D’autres formateurs ont intégré des programmes d’ETP existants comme c’est le cas de formateurs à l’hôpital en Auvergne-Rhône-Alpes (diabète) avec un programme existant depuis 2014108 :

« Non c’est un choix. Enfin c’était important que je le fasse, parce que

je n’avais pas eu l’occasion de le faire avant. Et puis du coup c’était plus facile de le faire là, sinon j’aurais été ailleurs le faire de toute façon. » (F12 – 4 ans d’exercice et un an et demi de formation)

Mais parfois avec un côté « instable » comme c’est le cas d’un formateur de l’hôpital de La Réunion (diabète) :

F21 (non formé) : « Bien du coup on nous a mis sur l’éducation, mais

moi ce que je fais c’est plus de l’information, c’est pas l’éducation en elle-même. J’ai pas fait la formation des 40 heures minimum là.

Enquêteur : Et donc du coup tu vas être formé mais est-ce que c’est

quelque chose dont t’avais envie ou qu’on t’a imposé ?

F21 : Enfin moi on m’a mis sur l’éducation là, mais oui, bien en fait

c’est les 2. »

Enfin, deux formateurs se sont sentis « forcés » à l’origine à faire de l’ETP : « Alors moi on me l’a imposé. Mais je ne le regrette pas, je ne le regrette

pas. Au départ moi c’était la marque déposée ETP que j’aimais pas beaucoup en fait. Parce que la première fois où j’ai été confronté à de l’ETP, c’était de l’ETP pour les parents d’enfants schizophrènes et je détestais ce qu’ils y faisaient vraiment : déjà l’aspect cours me révoltait. (…) Effectivement on me l’a imposé mais je ne regrette absolument pas, comme je disais tout à l’heure, c’est un modèle qui m’a obligé à changer de position, pas facile au départ, mais qui finalement me va bien. » (F38)

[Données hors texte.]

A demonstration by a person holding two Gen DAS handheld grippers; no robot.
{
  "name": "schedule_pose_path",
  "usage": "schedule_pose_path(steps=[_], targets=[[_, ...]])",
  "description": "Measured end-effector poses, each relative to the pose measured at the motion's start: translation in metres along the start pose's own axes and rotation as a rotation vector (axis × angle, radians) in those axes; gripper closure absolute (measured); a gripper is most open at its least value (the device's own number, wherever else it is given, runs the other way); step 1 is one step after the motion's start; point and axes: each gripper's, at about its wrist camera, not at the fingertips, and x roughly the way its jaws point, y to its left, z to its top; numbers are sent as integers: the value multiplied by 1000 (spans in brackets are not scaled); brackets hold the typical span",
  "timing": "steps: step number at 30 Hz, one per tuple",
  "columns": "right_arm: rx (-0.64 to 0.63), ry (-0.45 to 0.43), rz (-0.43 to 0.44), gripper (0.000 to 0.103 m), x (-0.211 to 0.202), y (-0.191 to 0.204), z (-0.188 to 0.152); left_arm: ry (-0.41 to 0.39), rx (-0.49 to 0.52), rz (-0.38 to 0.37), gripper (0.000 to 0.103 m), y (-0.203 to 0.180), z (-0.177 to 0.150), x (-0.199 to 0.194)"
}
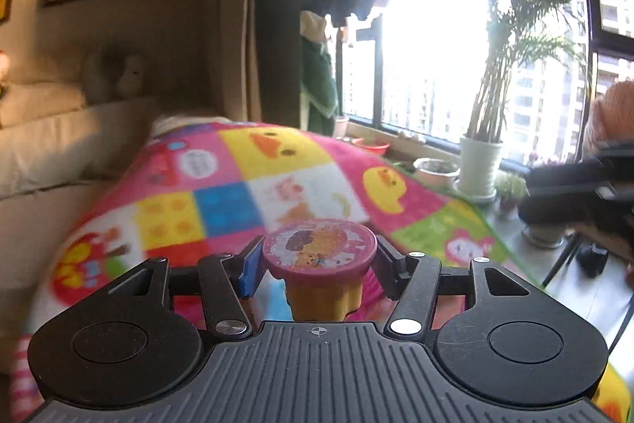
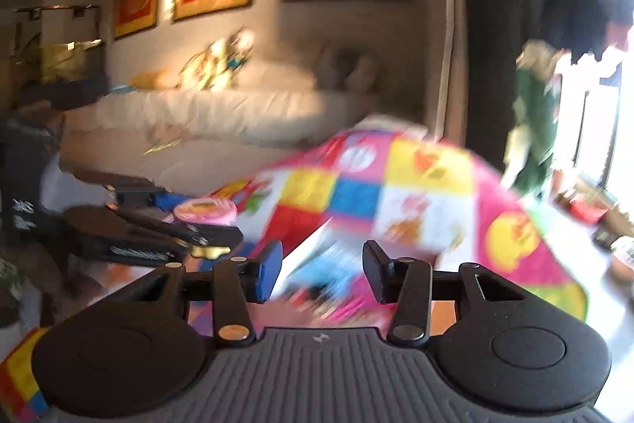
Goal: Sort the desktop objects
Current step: 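Carry orange cup with right while left drops cupcake toy into pink box, then lower orange cup toy into pink box and open right gripper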
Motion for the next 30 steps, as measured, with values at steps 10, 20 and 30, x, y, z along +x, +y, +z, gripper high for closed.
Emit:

« Non. On m’a forcé au départ, mais ça fait très longtemps, ça doit faire

depuis 99 ou 2000, on m’a forcé à y aller. Je suis allée au truc là, et puis je suis allée avec des médecins, mais ça m’a pas plu du tout parce que en plus j’étais submergée de travail et tu passais ton temps assis sur une chaise à réfléchir, on t’aidait pas du tout, et je trouvais que ça servait à rien et donc j’ai même pas passé le diplôme parce que je suis pas allée à la deuxième séance (…) ils nous présentaient les choses pour, par exemple le diabète et puis tout ça mais c’était pas assez pratique c’était trop dans la théorie de, on va faire nos outils, on va faire nos machins enfin moi j’ai pas le temps de ça, parce qu’à l’époque j’avais 3 petits enfants enfin c’était l’enfer. » (F29)

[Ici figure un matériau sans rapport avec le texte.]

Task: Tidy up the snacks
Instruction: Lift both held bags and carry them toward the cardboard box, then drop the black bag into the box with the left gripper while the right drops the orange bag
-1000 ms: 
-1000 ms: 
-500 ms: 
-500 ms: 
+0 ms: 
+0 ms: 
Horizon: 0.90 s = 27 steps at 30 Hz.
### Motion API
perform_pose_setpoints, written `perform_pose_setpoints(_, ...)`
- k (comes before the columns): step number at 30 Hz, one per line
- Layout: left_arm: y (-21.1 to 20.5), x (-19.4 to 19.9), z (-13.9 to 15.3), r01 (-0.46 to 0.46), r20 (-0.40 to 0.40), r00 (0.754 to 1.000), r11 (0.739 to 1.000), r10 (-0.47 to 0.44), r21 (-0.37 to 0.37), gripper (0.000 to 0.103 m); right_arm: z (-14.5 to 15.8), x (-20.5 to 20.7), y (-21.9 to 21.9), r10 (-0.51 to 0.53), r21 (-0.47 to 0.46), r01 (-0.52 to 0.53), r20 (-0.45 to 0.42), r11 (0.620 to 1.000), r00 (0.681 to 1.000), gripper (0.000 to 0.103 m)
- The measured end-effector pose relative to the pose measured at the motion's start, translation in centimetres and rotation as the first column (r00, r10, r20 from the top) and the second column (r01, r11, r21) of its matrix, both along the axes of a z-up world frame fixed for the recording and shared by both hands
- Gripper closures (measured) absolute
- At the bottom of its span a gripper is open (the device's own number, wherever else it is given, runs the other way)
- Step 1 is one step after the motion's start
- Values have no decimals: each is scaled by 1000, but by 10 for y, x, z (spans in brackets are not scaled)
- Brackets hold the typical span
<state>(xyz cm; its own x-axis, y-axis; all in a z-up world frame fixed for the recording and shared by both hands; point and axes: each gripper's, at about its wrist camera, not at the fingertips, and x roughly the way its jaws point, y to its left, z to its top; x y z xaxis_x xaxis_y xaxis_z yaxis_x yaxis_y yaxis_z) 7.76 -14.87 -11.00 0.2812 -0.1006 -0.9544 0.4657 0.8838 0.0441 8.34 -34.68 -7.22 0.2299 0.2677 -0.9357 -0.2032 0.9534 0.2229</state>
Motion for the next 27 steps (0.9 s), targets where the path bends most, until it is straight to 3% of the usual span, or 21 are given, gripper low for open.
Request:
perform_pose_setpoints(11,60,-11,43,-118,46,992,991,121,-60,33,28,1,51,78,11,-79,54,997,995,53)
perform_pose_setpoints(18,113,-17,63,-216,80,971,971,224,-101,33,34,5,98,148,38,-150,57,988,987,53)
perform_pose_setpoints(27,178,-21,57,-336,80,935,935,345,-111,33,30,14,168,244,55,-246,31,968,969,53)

La question de la représentation et de la motivation des formateurs à se former à l’ETP et à la dispenser est intéressante à aborder dans la mesure où elles seraient susceptibles d’avoir un impact important sur leur pratique. En effet, si l’on se réfère au monde scolaire et principalement aux recherches menées sur les pratiques enseignantes efficaces, il s’avère qu’une des variables susceptibles de favoriser l’apprentissage relève de la représentation professionnelle positive que les professeurs ont construite (Talbot et Arrieu-Mutel, 2012). Dans le cadre de notre recherche, les résultats soulignent une variabilité de motivations qui peuvent relever à la fois d’un choix personnel (une volonté intrinsèque du formateur à faire de l’éducation thérapeutique), très peu évoqué, mais également de circonstances contextuelles (l’arrivée dans un service qui fait de l’éducation thérapeutique, l’adhésion à un projet d’équipe, etc.), davantage soulignées.

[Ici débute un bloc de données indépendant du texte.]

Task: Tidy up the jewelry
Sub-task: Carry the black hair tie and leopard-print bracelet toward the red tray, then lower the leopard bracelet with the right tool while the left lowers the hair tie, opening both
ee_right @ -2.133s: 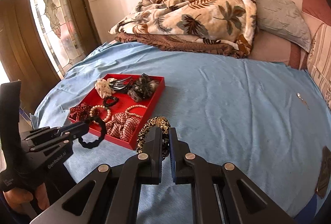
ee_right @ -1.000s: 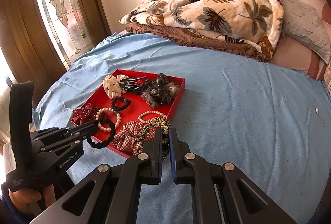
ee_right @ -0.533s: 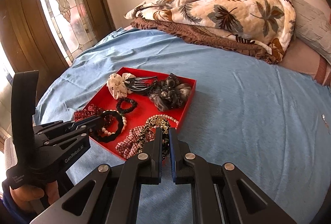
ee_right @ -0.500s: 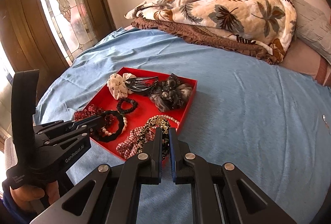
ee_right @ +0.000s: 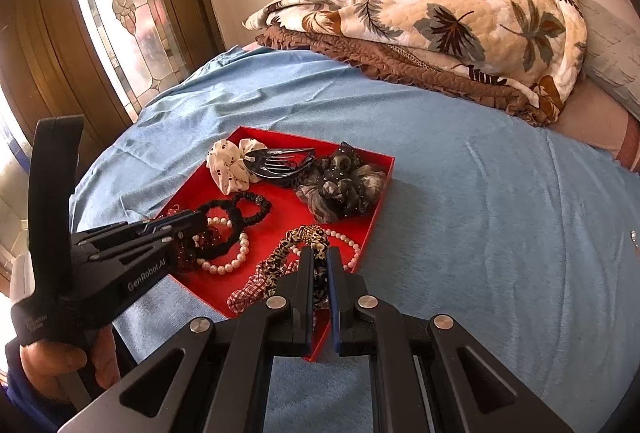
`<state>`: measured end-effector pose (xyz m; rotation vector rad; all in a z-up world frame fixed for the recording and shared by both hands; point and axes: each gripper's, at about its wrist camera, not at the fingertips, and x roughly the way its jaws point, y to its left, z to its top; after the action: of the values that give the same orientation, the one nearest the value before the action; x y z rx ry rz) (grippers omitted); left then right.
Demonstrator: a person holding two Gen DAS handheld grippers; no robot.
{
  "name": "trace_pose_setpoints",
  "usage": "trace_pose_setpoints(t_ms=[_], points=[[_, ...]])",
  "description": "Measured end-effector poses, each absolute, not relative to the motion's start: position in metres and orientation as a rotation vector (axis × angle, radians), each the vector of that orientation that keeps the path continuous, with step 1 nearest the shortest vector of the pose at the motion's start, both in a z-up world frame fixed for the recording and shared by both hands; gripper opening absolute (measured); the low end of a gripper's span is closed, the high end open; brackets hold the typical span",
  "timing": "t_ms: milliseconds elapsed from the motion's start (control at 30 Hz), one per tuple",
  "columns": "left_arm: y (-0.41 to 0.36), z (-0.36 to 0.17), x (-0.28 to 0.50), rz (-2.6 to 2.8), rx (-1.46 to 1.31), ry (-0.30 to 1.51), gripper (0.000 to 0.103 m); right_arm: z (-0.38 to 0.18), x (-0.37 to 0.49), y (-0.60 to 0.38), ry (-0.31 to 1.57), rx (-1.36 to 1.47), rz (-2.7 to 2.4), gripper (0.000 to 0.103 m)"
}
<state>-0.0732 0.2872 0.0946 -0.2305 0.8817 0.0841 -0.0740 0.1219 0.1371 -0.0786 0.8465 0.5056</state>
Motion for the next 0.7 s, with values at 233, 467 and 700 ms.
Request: trace_pose_setpoints(t_ms=[233,467,700], points=[[0.325,0.091,-0.065,0.094,-0.369,0.852,0.008,0.134,-0.066,0.132,0.851,-0.083,0.508,0.007],[0.359,0.092,-0.066,0.055,-0.532,0.797,0.008,0.135,-0.051,0.142,0.841,-0.070,0.507,0.007],[0.339,0.091,-0.083,0.012,-0.513,0.822,0.008,0.131,-0.037,0.148,0.848,-0.060,0.502,0.007]])
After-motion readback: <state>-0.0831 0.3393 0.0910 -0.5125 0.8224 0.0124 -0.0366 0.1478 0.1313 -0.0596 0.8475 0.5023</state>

Les résultats présentés ici sont à prendre néanmoins avec précaution car quel que soit leur intérêt pour la recherche, les discours des formateurs ne permettent pas d’accéder directement aux pratiques. En effet, si nous considérons l’individu comme un être pluriel (Lahire, 1998) qui incorpore donc des manières différentes de penser et de se comporter, alors nous pouvons penser que chacun est capable d’agir de façon contradictoire en fonction des contextes dans lesquels il se trouve. Ces dispositions (Lahire, 1998) ou capacités à agir et penser ne sont pas homogènes, ce qui rend les pratiques individuelles partiellement instables.